56.
数分もすればリリアナも来るだろうと屋敷の中を案内され、応接室に行く。ゼータさん以外は見当たらないけど、ハゼルトと同じ感じなのかな。
「主はんは人が嫌いやから、今はうち一人やよ。戻ったらまた呼ぶけど、しばらくはうちだけやね」
この大きな屋敷を一人でって、かなり大変だよね。リリアナが人嫌いだとしても、我慢してもらった方がいいのでは。
「どうせここの人間は仕事しないからいいんですよ。いっそ全員解雇した方が合理的です」
帰ってきたリリアナがそう言って、手に持っていた花束を近くにあった花瓶に入れる。
ライラックにフリージア、カスミソウといろんなものだけど、花束にするには合わないよね。色もかなりバラバラだし。
「その花束どうしたんだ?」
「知り合いにもらったんですよ。せめて色を統一してほしいですが、あの子目が見えないから無理なんですよね」
「目が……あぁ、彼女か」
どうやらリリアナがこちらにいたときに仲よくしていた子がいるらしく、とある事故で失明してしまったらしい。
「治せないの?」
「難しいですね。治癒はあくまで自己再生能力を向上させるだけですし、細胞を一からとなると魔術になりますが」
魔術師がわざわざ他人が使えない治癒魔術なんて作るはずがない。作るとしても魔法になるし、そんなことしている暇があれば別の研究をするだろう。
《お前が治癒さえ得意ならばよかったな》
「ようやく来ましたか。遅いですよ」
フワフワと周りに現れ始めた光る物体。
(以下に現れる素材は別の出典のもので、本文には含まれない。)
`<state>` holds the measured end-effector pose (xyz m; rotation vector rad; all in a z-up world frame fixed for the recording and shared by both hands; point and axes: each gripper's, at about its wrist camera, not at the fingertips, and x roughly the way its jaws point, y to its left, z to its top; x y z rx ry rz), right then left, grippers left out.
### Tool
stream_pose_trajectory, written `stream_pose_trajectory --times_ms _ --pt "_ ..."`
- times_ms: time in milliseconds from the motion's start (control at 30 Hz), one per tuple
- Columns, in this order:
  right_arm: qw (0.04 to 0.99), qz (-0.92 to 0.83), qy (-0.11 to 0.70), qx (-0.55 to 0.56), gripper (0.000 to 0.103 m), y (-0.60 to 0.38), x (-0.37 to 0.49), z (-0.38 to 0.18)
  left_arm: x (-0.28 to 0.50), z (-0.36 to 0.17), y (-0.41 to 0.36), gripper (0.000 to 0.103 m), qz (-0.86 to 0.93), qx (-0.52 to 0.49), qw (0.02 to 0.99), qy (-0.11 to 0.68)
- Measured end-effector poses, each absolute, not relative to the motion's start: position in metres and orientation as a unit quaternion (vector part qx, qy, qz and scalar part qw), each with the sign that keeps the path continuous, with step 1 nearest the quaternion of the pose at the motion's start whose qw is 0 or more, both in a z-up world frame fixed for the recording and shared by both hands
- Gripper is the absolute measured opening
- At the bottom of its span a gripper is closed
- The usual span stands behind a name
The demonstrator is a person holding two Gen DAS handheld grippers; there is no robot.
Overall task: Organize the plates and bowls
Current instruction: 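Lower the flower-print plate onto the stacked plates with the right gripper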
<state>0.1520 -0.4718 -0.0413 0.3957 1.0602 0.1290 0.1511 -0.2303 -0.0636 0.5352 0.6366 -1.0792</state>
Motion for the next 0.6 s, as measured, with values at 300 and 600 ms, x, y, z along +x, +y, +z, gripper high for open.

精霊がここら辺いるのか。しかも今の声、ジンだよね。
「何故精霊がここに」
《元々こちらにいたのを娘と一緒にあちらに移った。我々精霊は本来、死の森や天界、魔界などで暮らしている》
「では、フェニックスも?」
《この地にいましたよ》
小さな手のひらサイズだからそんなに驚くことはなかったけど、守護獣って勝手に出てこれるんだね。はじめて知ったよ。殿下も混乱してるから許可とかもらってから出てきなさいよ。
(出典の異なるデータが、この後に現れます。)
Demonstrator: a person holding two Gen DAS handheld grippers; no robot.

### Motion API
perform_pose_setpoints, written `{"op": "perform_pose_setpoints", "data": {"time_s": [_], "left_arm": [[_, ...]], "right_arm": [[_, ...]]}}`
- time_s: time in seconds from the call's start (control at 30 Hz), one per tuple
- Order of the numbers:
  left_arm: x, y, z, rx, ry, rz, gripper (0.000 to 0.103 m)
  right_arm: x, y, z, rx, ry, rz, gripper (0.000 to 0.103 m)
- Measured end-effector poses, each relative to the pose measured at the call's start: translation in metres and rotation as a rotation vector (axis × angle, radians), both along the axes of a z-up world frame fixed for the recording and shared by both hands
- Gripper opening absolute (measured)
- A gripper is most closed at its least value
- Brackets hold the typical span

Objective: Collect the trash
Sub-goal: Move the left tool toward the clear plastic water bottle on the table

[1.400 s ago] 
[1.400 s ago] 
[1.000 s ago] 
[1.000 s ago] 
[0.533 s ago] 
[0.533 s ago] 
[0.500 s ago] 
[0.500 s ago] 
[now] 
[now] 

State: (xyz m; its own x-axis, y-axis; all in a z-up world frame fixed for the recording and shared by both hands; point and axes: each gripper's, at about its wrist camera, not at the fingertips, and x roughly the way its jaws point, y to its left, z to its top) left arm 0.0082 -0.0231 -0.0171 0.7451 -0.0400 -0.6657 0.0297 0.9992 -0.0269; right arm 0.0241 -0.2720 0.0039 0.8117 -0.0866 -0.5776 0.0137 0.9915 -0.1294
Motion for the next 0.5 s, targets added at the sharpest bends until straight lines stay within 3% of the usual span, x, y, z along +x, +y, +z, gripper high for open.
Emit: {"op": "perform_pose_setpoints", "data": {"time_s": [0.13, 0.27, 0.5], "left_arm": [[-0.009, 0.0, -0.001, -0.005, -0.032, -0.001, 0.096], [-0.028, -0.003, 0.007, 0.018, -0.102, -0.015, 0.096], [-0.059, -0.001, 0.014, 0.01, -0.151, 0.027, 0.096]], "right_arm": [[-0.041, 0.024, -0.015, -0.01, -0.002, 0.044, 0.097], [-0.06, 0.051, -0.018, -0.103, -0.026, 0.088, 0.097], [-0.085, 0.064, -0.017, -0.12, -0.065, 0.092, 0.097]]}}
《挨拶が遅れ申し訳ありません。お久しぶりですね。ハゼルトの姫君》
「お久しぶりです。別に気にしていませんよ。精霊が人間と意志疎通を取ることはもはや忘れ去られている。あの場で話せば面倒だったはずですから」
確かに、精霊……というか、守護獣が喋るとかゲームでも出てきてなかったしね。それだけ知られていないことなのか。
「このあとの予定は?」
「明日はあの方に挨拶に行きますかね。聞きたいこともありますし、あのバカをそろそろ引きずり出してもいいでしょう」
誰かいるのか? リリアナがバカって言う人。どんな人なのだろうか。